- **WHAT IS REQUIRED**
All records below are to be set down exactly, each character intact.

- **THE RECORDS**
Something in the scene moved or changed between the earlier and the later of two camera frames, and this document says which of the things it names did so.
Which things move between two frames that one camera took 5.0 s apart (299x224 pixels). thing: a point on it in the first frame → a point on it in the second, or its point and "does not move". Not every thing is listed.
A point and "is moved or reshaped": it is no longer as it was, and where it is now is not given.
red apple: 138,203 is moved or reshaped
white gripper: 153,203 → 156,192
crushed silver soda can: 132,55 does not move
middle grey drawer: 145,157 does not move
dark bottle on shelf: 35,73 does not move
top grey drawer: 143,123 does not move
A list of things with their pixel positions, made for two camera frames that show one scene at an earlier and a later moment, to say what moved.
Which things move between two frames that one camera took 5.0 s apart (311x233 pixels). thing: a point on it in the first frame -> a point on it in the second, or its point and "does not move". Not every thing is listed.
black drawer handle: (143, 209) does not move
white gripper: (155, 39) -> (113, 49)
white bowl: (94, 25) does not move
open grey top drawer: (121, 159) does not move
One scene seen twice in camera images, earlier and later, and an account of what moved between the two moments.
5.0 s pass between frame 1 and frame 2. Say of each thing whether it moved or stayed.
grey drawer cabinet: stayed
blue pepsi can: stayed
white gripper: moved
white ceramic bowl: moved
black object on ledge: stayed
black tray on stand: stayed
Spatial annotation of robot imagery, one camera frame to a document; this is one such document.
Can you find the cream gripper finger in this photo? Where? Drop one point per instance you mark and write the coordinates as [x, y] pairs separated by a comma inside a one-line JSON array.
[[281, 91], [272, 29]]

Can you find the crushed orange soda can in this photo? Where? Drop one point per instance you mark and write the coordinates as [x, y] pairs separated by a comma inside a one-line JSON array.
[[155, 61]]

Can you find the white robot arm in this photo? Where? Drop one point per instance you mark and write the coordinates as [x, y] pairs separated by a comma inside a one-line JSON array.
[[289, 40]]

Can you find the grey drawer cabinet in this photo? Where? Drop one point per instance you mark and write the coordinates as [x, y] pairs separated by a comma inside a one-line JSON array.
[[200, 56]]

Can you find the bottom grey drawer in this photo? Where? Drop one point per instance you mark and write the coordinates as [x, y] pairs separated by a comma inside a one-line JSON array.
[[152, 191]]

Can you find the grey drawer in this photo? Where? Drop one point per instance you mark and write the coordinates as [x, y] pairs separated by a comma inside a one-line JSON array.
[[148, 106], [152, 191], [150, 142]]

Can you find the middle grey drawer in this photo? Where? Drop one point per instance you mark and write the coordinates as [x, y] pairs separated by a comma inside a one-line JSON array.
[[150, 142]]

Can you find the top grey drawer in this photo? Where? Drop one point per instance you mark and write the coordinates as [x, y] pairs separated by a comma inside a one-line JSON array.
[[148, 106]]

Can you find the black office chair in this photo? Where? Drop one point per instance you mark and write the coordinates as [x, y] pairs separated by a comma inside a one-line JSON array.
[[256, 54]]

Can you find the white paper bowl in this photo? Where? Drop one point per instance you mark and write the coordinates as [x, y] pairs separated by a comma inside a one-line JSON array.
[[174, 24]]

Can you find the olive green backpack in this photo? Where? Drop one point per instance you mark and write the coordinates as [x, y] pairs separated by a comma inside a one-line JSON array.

- **EXPECTED ANSWER**
Something in the scene moved or changed between the earlier and the later of two camera frames, and this document says which of the things it names did so.
Which things move between two frames that one camera took 5.0 s apart (299x224 pixels). thing: a point on it in the first frame → a point on it in the second, or its point and "does not move". Not every thing is listed.
A point and "is moved or reshaped": it is no longer as it was, and where it is now is not given.
red apple: 138,203 is moved or reshaped
white gripper: 153,203 → 156,192
crushed silver soda can: 132,55 does not move
middle grey drawer: 145,157 does not move
dark bottle on shelf: 35,73 does not move
top grey drawer: 143,123 does not move
A list of things with their pixel positions, made for two camera frames that show one scene at an earlier and a later moment, to say what moved.
Which things move between two frames that one camera took 5.0 s apart (311x233 pixels). thing: a point on it in the first frame -> a point on it in the second, or its point and "does not move". Not every thing is listed.
black drawer handle: (143, 209) does not move
white gripper: (155, 39) -> (113, 49)
white bowl: (94, 25) does not move
open grey top drawer: (121, 159) does not move
One scene seen twice in camera images, earlier and later, and an account of what moved between the two moments.
5.0 s pass between frame 1 and frame 2. Say of each thing whether it moved or stayed.
grey drawer cabinet: stayed
blue pepsi can: stayed
white gripper: moved
white ceramic bowl: moved
black object on ledge: stayed
black tray on stand: stayed
Spatial annotation of robot imagery, one camera frame to a document; this is one such document.
Can you find the cream gripper finger in this photo? Where? Drop one point per instance you mark and write the coordinates as [x, y] pairs separated by a comma inside a one-line JSON array.
[[281, 91], [272, 29]]

Can you find the crushed orange soda can in this photo? Where? Drop one point per instance you mark and write the coordinates as [x, y] pairs separated by a comma inside a one-line JSON array.
[[155, 61]]

Can you find the white robot arm in this photo? Where? Drop one point per instance you mark and write the coordinates as [x, y] pairs separated by a comma inside a one-line JSON array.
[[289, 40]]

Can you find the grey drawer cabinet in this photo? Where? Drop one point per instance you mark and write the coordinates as [x, y] pairs separated by a comma inside a one-line JSON array.
[[200, 56]]

Can you find the bottom grey drawer in this photo? Where? Drop one point per instance you mark and write the coordinates as [x, y] pairs separated by a comma inside a one-line JSON array.
[[152, 191]]

Can you find the grey drawer in this photo? Where? Drop one point per instance you mark and write the coordinates as [x, y] pairs separated by a comma inside a one-line JSON array.
[[148, 106], [152, 191], [150, 142]]

Can you find the middle grey drawer in this photo? Where? Drop one point per instance you mark and write the coordinates as [x, y] pairs separated by a comma inside a one-line JSON array.
[[150, 142]]

Can you find the top grey drawer in this photo? Where? Drop one point per instance you mark and write the coordinates as [x, y] pairs separated by a comma inside a one-line JSON array.
[[148, 106]]

Can you find the black office chair in this photo? Where? Drop one point per instance you mark and write the coordinates as [x, y] pairs separated by a comma inside a one-line JSON array.
[[256, 54]]

Can you find the white paper bowl in this photo? Where? Drop one point per instance you mark and write the coordinates as [x, y] pairs separated by a comma inside a one-line JSON array.
[[174, 24]]

Can you find the olive green backpack in this photo? Where? Drop one point per instance you mark and write the coordinates as [x, y] pairs separated by a comma inside a one-line JSON array.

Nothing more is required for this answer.